Une histoire sans queue ni tête
Mais l’autre question –et c’est là qu’il faut jouer un max de suspens avec de la musique–, c’est : qui les a enregistrés ? Et pourquoi ? Matignon affirme que ce ne sont pas les services français. Est-ce que c’est une personne toute seule avec son téléphone ? La cheffe de la sécurité de Matignon ? Ou alors on part sur un film d’espionnage et on imagine que c’est un service étranger, genre les Russes ? Pour le savoir, le parquet décide de perquisitionner Médiapart. Ils espèrent trouver la source des enregistrements sous prétexte d’atteinte à la vie privée. Ou alors ils perquisitionnent pour faire peur aux sources qui alimentent les journalistes, je sais pas, j’hésite encore.

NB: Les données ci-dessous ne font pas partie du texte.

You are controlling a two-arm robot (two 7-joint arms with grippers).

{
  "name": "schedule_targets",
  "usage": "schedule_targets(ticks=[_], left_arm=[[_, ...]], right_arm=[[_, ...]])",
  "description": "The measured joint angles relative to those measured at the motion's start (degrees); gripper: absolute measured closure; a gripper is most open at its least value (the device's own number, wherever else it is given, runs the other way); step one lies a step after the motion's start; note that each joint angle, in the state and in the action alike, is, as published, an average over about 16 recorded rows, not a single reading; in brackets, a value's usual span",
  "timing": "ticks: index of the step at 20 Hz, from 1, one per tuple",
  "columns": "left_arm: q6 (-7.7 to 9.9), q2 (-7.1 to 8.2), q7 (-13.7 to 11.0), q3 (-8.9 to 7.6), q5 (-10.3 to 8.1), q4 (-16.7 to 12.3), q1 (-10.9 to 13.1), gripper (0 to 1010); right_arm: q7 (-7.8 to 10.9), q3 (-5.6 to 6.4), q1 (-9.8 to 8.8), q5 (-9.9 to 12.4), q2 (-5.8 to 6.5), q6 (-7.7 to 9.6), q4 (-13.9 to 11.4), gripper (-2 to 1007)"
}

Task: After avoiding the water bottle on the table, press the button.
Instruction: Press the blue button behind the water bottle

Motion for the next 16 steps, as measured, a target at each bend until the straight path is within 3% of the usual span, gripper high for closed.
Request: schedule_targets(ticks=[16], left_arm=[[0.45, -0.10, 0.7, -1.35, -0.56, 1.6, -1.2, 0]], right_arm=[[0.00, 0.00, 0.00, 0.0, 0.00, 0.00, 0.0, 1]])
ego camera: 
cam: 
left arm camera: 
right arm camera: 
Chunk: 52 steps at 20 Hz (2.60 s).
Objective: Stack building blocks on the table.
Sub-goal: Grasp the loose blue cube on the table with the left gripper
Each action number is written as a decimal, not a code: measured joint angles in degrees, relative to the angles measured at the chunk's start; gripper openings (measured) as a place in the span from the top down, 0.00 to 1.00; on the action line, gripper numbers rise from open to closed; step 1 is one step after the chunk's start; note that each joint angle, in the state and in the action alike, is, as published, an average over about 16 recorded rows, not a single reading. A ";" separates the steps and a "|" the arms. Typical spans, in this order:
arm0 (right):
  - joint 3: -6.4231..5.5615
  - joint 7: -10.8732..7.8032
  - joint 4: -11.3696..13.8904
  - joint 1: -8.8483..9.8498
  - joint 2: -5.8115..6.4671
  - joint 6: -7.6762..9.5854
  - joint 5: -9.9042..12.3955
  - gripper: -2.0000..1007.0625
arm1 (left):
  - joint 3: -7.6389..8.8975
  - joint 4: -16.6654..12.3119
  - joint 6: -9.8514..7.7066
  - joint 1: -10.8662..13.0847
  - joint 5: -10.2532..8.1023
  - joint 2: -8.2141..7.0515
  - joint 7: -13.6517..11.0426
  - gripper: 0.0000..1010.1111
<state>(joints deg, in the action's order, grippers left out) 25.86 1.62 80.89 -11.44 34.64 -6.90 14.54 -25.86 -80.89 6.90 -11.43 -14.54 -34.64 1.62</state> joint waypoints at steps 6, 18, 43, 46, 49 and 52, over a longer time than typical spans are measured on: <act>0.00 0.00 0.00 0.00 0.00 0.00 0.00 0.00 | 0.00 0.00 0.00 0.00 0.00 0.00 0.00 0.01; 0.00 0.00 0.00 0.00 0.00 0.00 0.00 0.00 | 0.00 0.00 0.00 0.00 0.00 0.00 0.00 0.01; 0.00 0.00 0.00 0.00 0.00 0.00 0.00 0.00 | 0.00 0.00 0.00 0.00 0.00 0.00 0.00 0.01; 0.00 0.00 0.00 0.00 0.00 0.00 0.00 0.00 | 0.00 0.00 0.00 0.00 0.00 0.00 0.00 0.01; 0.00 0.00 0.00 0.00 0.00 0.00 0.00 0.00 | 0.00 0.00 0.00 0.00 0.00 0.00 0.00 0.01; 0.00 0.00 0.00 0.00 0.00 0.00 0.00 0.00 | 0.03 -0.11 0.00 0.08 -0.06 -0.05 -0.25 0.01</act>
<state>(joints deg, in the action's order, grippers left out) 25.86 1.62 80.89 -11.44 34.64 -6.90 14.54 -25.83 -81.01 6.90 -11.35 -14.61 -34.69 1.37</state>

– T’es un ouf. Jamais le parquet ne perquisitionne un journal.
– Qu’est-ce que tu veux que je te dise ? Tu manques d’imagination, c’est tout. Mais bon, les journalistes, ils ne veulent pas donner leur source. Alors ça ne sert à rien. Ça fout juste un gros bordel où tout le monde se dit que tout le monde cache des trucs.
– Et ensuite ?
– Ah bah ça, j’en sais rien. J’en suis là de l’écriture.
– Tu te rends compte que ton histoire, elle n’a ni queue ni tête ? Faut vraiment que tu penses à un changement d’orientation professionnelle.